▶ Your assignment
Output exactly the lines from the one with "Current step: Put" through the last line of the data below, both included, and nothing more.

▶ Data below
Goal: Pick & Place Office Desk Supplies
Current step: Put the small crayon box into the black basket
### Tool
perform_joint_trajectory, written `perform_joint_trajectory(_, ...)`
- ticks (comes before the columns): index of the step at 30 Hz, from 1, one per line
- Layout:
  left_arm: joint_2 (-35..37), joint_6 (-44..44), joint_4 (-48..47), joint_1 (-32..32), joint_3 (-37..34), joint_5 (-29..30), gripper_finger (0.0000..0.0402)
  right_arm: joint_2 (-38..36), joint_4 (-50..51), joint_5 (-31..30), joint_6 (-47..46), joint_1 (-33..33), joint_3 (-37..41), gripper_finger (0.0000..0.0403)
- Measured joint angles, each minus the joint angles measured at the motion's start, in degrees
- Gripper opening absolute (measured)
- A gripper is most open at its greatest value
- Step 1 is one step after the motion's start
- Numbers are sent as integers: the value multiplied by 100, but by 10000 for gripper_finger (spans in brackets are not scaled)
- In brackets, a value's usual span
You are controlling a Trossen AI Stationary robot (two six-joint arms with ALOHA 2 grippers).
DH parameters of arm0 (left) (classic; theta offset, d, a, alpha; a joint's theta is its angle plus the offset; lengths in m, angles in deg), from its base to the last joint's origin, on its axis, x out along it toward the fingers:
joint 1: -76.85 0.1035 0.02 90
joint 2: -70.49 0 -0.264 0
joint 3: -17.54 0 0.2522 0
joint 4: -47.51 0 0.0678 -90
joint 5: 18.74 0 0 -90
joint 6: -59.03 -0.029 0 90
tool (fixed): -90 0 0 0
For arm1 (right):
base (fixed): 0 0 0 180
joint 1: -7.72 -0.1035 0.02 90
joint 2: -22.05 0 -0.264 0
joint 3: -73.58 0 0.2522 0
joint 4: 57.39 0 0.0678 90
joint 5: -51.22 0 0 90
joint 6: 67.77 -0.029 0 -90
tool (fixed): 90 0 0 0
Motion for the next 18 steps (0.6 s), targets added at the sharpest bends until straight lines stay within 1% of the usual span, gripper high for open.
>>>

▶ Response to the exercise
Current step: Put the small crayon box into the black basket
### Tool
perform_joint_trajectory, written `perform_joint_trajectory(_, ...)`
- ticks (comes before the columns): index of the step at 30 Hz, from 1, one per line
- Layout:
  left_arm: joint_2 (-35..37), joint_6 (-44..44), joint_4 (-48..47), joint_1 (-32..32), joint_3 (-37..34), joint_5 (-29..30), gripper_finger (0.0000..0.0402)
  right_arm: joint_2 (-38..36), joint_4 (-50..51), joint_5 (-31..30), joint_6 (-47..46), joint_1 (-33..33), joint_3 (-37..41), gripper_finger (0.0000..0.0403)
- Measured joint angles, each minus the joint angles measured at the motion's start, in degrees
- Gripper opening absolute (measured)
- A gripper is most open at its greatest value
- Step 1 is one step after the motion's start
- Numbers are sent as integers: the value multiplied by 100, but by 10000 for gripper_finger (spans in brackets are not scaled)
- In brackets, a value's usual span
You are controlling a Trossen AI Stationary robot (two six-joint arms with ALOHA 2 grippers).
DH parameters of arm0 (left) (classic; theta offset, d, a, alpha; a joint's theta is its angle plus the offset; lengths in m, angles in deg), from its base to the last joint's origin, on its axis, x out along it toward the fingers:
joint 1: -76.85 0.1035 0.02 90
joint 2: -70.49 0 -0.264 0
joint 3: -17.54 0 0.2522 0
joint 4: -47.51 0 0.0678 -90
joint 5: 18.74 0 0 -90
joint 6: -59.03 -0.029 0 90
tool (fixed): -90 0 0 0
For arm1 (right):
base (fixed): 0 0 0 180
joint 1: -7.72 -0.1035 0.02 90
joint 2: -22.05 0 -0.264 0
joint 3: -73.58 0 0.2522 0
joint 4: 57.39 0 0.0678 90
joint 5: -51.22 0 0 90
joint 6: 67.77 -0.029 0 -90
tool (fixed): 90 0 0 0
Motion for the next 18 steps (0.6 s), targets added at the sharpest bends until straight lines stay within 1% of the usual span, gripper high for open.
>>>

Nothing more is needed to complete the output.